→ **What is needed**
Print the first line of the material below and each line after it, exactly as written, ending with the line that contains "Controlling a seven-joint".

→ **Supplied material**
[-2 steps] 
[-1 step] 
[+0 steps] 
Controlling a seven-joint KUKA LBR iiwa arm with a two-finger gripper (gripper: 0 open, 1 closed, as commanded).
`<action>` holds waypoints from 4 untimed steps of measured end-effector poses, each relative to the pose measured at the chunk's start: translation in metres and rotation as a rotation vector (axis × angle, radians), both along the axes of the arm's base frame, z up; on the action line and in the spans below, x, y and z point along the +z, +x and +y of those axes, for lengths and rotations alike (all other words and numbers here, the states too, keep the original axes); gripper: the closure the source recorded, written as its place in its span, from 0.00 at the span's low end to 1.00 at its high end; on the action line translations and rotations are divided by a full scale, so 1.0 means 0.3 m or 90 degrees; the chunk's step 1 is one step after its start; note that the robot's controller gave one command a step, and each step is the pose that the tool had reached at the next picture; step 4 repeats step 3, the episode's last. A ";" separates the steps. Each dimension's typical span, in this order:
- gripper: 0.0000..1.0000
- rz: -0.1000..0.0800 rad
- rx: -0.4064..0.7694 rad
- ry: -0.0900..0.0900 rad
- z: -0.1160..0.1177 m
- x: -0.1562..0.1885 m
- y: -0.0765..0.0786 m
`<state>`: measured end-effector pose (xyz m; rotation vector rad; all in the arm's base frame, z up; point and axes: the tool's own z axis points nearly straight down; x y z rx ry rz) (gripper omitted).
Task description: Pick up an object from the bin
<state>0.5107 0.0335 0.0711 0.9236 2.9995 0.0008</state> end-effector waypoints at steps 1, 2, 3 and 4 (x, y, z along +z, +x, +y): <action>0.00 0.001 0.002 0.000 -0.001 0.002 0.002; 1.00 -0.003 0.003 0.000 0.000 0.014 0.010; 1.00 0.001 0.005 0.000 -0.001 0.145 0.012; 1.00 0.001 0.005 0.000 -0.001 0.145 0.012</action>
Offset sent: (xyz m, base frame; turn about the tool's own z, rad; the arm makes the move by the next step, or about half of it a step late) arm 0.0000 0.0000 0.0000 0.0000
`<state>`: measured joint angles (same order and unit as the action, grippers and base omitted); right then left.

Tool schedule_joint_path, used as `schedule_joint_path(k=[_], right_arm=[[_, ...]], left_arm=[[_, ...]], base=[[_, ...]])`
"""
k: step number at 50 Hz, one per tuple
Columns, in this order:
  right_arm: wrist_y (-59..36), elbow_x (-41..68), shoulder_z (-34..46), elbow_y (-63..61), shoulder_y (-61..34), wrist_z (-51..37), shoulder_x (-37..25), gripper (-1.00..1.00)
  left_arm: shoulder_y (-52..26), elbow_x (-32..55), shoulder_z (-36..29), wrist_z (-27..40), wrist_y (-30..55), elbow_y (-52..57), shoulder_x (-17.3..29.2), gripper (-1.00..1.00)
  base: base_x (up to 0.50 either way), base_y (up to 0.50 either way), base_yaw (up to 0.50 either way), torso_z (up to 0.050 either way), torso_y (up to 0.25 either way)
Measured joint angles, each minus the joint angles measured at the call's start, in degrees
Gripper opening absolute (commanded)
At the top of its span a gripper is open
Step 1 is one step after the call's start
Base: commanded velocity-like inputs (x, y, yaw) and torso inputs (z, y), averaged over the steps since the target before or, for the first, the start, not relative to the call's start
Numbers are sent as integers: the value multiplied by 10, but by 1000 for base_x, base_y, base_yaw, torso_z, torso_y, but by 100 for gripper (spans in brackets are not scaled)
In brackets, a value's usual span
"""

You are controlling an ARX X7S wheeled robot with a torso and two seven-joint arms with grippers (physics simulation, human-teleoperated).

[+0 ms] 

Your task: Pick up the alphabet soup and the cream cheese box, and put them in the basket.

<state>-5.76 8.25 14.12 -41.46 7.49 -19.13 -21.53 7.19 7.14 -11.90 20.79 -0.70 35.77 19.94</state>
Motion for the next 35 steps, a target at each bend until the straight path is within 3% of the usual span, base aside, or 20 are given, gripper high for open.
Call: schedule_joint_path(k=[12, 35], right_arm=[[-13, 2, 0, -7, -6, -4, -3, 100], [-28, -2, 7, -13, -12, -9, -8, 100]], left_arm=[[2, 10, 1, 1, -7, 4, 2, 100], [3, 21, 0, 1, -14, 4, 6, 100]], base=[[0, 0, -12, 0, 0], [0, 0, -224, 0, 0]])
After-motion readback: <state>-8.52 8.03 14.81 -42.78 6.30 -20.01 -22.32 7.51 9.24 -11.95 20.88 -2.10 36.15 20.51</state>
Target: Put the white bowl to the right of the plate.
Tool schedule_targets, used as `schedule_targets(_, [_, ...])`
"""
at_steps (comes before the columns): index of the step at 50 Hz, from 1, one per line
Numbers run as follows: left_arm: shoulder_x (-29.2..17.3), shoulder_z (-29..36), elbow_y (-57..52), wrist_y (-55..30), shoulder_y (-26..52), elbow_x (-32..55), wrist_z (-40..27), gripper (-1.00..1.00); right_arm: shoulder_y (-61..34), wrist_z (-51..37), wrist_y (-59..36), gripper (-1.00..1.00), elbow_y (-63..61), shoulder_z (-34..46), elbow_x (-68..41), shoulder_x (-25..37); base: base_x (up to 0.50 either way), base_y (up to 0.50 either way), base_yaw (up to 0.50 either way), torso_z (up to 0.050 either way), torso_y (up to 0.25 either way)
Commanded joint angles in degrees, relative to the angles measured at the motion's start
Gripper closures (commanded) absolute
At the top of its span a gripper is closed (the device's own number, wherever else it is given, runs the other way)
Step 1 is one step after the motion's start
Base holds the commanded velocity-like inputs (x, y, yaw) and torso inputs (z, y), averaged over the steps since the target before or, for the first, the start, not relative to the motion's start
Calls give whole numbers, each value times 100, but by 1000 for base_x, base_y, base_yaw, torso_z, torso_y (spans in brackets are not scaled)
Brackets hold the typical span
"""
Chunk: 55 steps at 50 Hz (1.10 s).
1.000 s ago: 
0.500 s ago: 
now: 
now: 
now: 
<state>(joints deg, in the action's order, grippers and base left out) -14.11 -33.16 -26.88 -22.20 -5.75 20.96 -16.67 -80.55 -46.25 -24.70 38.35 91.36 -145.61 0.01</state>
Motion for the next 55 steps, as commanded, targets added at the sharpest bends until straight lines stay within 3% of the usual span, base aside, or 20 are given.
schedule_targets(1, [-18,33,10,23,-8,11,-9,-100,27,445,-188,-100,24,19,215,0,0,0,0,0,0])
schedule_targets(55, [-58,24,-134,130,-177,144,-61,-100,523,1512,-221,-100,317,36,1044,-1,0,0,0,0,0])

→ **Reply**
[-2 steps] 
[-1 step] 
[+0 steps] 
Controlling a seven-joint KUKA LBR iiwa arm with a two-finger gripper (gripper: 0 open, 1 closed, as commanded).

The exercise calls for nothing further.